Tuesday, September 7, 2010

Blood Simple (1984)

Blood Simple, Joel and Ethan Coen's first film, provides an accurate prediction of their careers as filmmakers. The movie is funny and dark, self-reflexive and compelling--but also sometimes off-putting and unpleasant. And it marks the debut of Frances McDormand, whose firm jaw and wary eyes grow into wisdom by the time she confronts full-blown human venality, Coen-style, in Fargo (1996). But back in the mid-'80s she seemed as poleaxed as anyone, hating her husband--played by Dan Hedaya, an actor who all but begs for our scorn--and drawn to a hapless bartender. Everybody gets simple after a while, given all that blood.

Except for maybe M. Emmet Walsh's private eye, the supposed observer who becomes the prime suspect, showing the bush-league baddies what real corruption looks like. In many ways it's Walsh's picture, grimy and calculating, glib and world-weary--but not as wise as he needs to be. The final sequence is suspenseful and raw, like late Hitchcock, with more than a touch of their buddy Sam Raimi's panicked glee over imminent doom.

Blood Simple is interesting as a self-assured debut for the Coens and McDormand; but more than that it stands on its own as a rough-edged noir that warns us what happens when bored, sloppy double-crossers fall in love.

Monday, September 6, 2010

Son of Rambow (2008)

As much a movie about movie-making as it is a heartfelt assertion of friendship and family, Son of Rambow surprised me with its willingness to be both subversive and sentimental. In the end, it works.

The movie reminds me of Bill Forsythe's '80s films--the man who practically invented the modern British whimsy-movie, populated by assertive and/or bemused eccentrics, such as Gregory's Girl (1981), Local Hero (1983), Comfort and Joy (1984), and Breaking In (1989). Like Forsythe, writer/director Garth Jennings enjoys the periphery, the places and people off to the side, living unconventional lives--at first played out in relative freedom, eventually challenged by the larger world. In Son of Rambow, two outsider boys--one the child of strictly religious parents, the other a dedicated troublemaker (and aspiring film-maker)--are united in the desire to make a Rambo movie. The plot enjoys its characters and relishes its situations with such honest affection that one is drawn into the game, eager to follow the boys as they discover the joys and sorrows of cinema and friendship.

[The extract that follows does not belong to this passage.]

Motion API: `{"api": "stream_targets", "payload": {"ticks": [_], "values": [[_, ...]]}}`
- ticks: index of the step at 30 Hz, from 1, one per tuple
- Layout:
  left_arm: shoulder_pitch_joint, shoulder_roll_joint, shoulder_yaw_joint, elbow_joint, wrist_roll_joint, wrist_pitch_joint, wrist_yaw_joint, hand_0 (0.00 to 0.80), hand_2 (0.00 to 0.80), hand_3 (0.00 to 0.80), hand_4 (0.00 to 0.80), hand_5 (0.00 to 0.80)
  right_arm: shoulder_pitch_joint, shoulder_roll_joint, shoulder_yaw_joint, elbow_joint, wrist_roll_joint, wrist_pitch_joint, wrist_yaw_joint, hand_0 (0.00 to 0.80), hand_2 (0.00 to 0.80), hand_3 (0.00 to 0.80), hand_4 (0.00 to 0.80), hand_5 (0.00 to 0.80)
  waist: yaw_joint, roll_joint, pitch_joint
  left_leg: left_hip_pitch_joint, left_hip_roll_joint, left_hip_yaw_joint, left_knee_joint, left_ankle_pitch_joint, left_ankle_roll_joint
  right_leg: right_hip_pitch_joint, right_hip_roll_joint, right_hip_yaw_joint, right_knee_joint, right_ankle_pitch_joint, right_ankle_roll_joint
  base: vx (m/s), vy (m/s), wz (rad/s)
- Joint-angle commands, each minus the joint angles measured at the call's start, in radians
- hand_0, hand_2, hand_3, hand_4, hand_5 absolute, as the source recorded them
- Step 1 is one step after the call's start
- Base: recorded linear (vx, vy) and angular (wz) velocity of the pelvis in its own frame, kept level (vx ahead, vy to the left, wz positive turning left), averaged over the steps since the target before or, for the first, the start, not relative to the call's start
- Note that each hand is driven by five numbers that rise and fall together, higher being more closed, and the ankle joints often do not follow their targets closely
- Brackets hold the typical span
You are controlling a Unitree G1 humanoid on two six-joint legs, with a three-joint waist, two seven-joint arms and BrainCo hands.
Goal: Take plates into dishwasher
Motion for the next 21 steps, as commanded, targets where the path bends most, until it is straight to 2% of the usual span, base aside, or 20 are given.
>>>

This kind of PG-13 family movie is rare. It doesn't get lost in the cynical urge to walk to the brink of an R rating, to market a product; instead, it trusts its offbeat plot and characters to take us where it wants to go. The result is indeed fine product, but untainted by the missteps of movies concerned only with demographics. Son of Rambow is as irresistible as its movie-within-a-movie; you'll agree with bad-boy auteur Lee: "This has been my best day of all time."